### PROBLEM DESCRIPTION:
Could the data underneath be repeated exactly, in full?

### EXERCISE DATA:
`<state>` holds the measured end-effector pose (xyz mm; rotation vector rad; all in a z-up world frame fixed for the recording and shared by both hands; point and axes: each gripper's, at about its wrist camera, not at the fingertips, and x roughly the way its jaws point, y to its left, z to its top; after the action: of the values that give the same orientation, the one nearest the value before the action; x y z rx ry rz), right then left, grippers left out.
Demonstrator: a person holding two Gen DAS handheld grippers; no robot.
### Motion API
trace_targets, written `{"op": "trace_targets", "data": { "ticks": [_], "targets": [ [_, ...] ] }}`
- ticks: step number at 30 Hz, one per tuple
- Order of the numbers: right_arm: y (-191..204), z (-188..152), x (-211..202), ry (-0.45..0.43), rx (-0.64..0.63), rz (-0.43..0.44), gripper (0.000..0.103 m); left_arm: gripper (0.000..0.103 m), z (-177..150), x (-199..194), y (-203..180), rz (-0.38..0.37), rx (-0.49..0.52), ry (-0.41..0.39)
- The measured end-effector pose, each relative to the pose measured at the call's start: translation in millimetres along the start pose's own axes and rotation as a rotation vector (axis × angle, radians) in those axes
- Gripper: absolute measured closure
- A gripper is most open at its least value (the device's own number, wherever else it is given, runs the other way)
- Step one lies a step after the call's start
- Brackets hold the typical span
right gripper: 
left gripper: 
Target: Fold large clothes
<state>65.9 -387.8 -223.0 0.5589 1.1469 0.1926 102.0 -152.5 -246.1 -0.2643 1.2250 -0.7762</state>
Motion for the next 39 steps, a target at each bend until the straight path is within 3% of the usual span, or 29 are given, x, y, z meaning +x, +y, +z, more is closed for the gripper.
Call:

### RESPONSE TO THE TASK:
`<state>` holds the measured end-effector pose (xyz mm; rotation vector rad; all in a z-up world frame fixed for the recording and shared by both hands; point and axes: each gripper's, at about its wrist camera, not at the fingertips, and x roughly the way its jaws point, y to its left, z to its top; after the action: of the values that give the same orientation, the one nearest the value before the action; x y z rx ry rz), right then left, grippers left out.
Demonstrator: a person holding two Gen DAS handheld grippers; no robot.
### Motion API
trace_targets, written `{"op": "trace_targets", "data": { "ticks": [_], "targets": [ [_, ...] ] }}`
- ticks: step number at 30 Hz, one per tuple
- Order of the numbers: right_arm: y (-191..204), z (-188..152), x (-211..202), ry (-0.45..0.43), rx (-0.64..0.63), rz (-0.43..0.44), gripper (0.000..0.103 m); left_arm: gripper (0.000..0.103 m), z (-177..150), x (-199..194), y (-203..180), rz (-0.38..0.37), rx (-0.49..0.52), ry (-0.41..0.39)
- The measured end-effector pose, each relative to the pose measured at the call's start: translation in millimetres along the start pose's own axes and rotation as a rotation vector (axis × angle, radians) in those axes
- Gripper: absolute measured closure
- A gripper is most open at its least value (the device's own number, wherever else it is given, runs the other way)
- Step one lies a step after the call's start
- Brackets hold the typical span
right gripper: 
left gripper: 
Target: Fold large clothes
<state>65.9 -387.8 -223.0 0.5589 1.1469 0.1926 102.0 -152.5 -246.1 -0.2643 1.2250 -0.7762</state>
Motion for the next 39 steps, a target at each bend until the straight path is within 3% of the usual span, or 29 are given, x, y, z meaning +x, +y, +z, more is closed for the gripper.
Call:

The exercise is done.